Task brief →
Determine how many lines below hold the string "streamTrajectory". Reply with the number alone.

Dataset section →
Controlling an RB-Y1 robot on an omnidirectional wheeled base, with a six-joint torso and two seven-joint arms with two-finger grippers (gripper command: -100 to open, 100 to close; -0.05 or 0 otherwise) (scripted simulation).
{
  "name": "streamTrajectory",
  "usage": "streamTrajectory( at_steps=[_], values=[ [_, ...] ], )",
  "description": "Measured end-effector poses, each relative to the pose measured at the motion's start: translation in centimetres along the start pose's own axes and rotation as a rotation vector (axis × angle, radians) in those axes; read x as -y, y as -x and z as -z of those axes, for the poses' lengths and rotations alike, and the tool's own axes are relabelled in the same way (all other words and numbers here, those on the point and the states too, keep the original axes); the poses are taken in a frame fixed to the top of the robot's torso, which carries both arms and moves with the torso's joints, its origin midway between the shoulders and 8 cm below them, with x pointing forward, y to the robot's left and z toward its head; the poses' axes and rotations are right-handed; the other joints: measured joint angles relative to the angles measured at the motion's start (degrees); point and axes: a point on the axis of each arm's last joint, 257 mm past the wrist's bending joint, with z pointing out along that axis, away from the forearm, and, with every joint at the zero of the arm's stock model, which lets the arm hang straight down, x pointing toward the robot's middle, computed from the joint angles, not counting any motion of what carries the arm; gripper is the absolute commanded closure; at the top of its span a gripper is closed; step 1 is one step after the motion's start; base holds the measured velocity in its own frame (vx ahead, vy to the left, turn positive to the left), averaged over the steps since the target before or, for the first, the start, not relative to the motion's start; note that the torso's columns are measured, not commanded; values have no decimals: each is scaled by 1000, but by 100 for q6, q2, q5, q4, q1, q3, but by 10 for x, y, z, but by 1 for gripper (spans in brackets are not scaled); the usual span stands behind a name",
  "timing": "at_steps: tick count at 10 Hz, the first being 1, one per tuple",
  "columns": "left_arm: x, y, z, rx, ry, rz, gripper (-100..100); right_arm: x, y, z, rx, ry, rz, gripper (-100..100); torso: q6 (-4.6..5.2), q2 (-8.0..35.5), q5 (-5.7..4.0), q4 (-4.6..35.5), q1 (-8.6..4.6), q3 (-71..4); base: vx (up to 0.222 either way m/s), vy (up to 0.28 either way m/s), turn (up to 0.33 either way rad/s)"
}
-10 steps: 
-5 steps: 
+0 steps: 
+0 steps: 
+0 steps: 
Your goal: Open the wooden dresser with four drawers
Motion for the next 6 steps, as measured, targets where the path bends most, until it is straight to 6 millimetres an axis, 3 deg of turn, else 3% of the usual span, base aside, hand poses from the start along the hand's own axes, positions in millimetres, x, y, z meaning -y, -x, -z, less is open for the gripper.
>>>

Task response →
2